GÜCÜ GÜCÜ YETENE -1

Halkımız arasında “gücü gücü yetene” diye bir söz vardır. Kimileri kuvvetli olduğunu hissettiği an, zayıf olanı ezmeye hatta yok etmeye kalkışır. Asırlarca kimliğini bir türlü oturtamayan ve şahsiyetsizliğini günümüze kadar sürdüren İsrail gibi…
Hangi ülkeye yerleşmişlerse asla dürüst kalmamışlar, hangi toprakları ele geçirdilerse haksız zaferin sarhoşluğunu yaşamışlar. Onaylanacak bir şey değil belki ama onlara Alman SS’leri ciddi bir ders vermişler. 50 bin Yahudi’yi çoluk-çocuk, yaşlı-genç demeden zalimane öldürmüşler.
Sonunda Abdülhamit Han’dan 150 bin altına toprak istemişler, alamayınca adını “Kızıl Sultan”a çevirmişler.  İlk fırsatta peygamberler şehit etmiş, yıkım kalleşliğini, iftirayı ve acımasızlığı bir türlü elden bırakmamışlar.

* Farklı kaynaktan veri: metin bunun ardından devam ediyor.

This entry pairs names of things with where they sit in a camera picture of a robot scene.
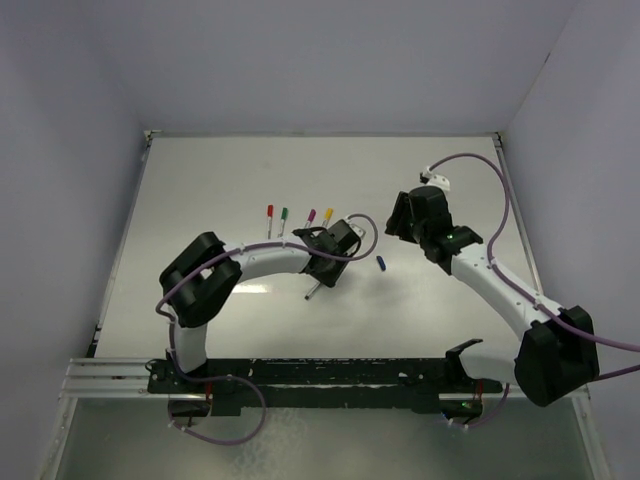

Almanlardan ve özel yetiştirilmiş SS subaylarından intikam alacağına, bu kez de masum Filistin halkını yok etmeye başladılar. Kendisinin atom bombası olmasına rağmen, Filistinli çocuğun sapan taşına kafayı taktılar.
Bütün bunlara rağmen sözde çağdaş ülkeler, demokrasi babaları (!) susmaya devam ettiler. Çünkü işlerine geliyordu. Onlarında geçmişten kuyruk acıları vardı. Ne kadar Müslüman ölürse o kadar çok mutlu olacaklardı.
Almanlar kınandı mı? Hayır… Kim kınayacak ki? Aynı dinden, aynı mezhepten birliktelikleri vardı. Üstelik Almanya silahlanma da, güçlü bir devlet olmada hızla ilerliyor ve tüm dünyanın fakir ülke insanını kendine hizmet ettiriyordu. Hem de özellikle Müslüman ülkeleri…
Bunu yaparken kültür emperyalizmiyle ikilem içinde bıraktığı insanlar üzerinden bir zafer daha kazanıyordu. Ne bilsin köyden kalkıp, dinini, dilini ve misyonunu bilmediği yere giderek asrileşen köylü vatandaşım?
O yıllara dönelim ve hatırlatalım! Tüm dünya ülkeleri ve İsrailliler! Ne çabuk unuttunuz? 20 Ocak 1942’de, Nazi partisi ve Alman hükümetinden üst düzey on beş lider önemli bir toplantı için bir araya gelmişti hani?
Berlin’in zengin bir bölgesinde, Wannsee olarak bilinen gölün kenarındaki bir villada toplandılar. Toplantı, işbirliği yapması gerekli olan Dışişleri ve Adalet Bakanlığı sekreterleri dâhil, SS dışındaki belli başlı hükümet liderleriyle "Avrupa’daki Yahudi sorunu ile ilgili Nihai Çözüm"ü görüşmek üzere SS lideri Heinrich Himmler'in başyardımcısı Reinhard Heydrich tarafından düzenlenmişti.
"Nihai Çözüm", tüm Avrupa Yahudilerine yönelik kasıtlı ve özenle planlanan, yok etme ya da soykırım hareketine Nazilerin verdiği kod adıydı. Naziler toplu katliam politikalarını dünyanın geri kalanından gizlemek için "Nihai Çözüm" gibi muğlâk bir ifade kullanıyordu.
Aslında Wannsee toplantısına katılanlar öldürme, ortadan kaldırma, "imha etme" yöntemleri hakkında tartışıyorlardı. Tarihte bilindiği gibi Wannsee Konferansı "Nihai Çözüm"ün başlangıç noktası değildi. Mobilize katliam birlikleri işgal altındaki Sovyetler Birliği’nde zaten Yahudileri katletmeye başlamıştı.